Task instructions: Retype precisely the section of the data that starts at the line containing "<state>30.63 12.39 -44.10" and runs to its final line, ends included.

___ Information provided ___

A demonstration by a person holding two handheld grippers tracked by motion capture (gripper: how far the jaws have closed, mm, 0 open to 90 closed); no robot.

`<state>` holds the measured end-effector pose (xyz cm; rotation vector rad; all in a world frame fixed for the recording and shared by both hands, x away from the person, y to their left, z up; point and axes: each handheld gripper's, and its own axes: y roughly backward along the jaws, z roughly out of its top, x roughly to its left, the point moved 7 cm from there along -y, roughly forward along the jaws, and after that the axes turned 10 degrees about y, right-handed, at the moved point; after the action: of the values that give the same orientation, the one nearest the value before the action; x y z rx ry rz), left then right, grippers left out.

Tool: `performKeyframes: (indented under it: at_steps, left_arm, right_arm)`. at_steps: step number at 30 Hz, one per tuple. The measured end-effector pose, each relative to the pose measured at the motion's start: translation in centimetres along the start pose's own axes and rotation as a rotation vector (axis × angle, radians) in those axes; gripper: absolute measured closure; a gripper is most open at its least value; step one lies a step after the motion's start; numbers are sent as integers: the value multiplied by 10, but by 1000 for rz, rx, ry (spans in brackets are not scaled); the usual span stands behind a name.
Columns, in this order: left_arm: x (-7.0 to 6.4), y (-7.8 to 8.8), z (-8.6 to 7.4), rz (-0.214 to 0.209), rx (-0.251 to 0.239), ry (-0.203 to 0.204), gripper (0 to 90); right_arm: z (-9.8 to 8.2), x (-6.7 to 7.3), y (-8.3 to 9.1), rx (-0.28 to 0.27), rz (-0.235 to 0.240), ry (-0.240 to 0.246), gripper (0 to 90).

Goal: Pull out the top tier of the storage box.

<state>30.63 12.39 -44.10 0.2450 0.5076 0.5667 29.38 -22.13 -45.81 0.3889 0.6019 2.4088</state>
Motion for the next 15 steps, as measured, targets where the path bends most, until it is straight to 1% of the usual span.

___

Answer to this exercise:
<state>30.63 12.39 -44.10 0.2450 0.5076 0.5667 29.38 -22.13 -45.81 0.3889 0.6019 2.4088</state>
Motion for the next 15 steps, as measured, targets where the path bends most, until it is straight to 1% of the usual span.

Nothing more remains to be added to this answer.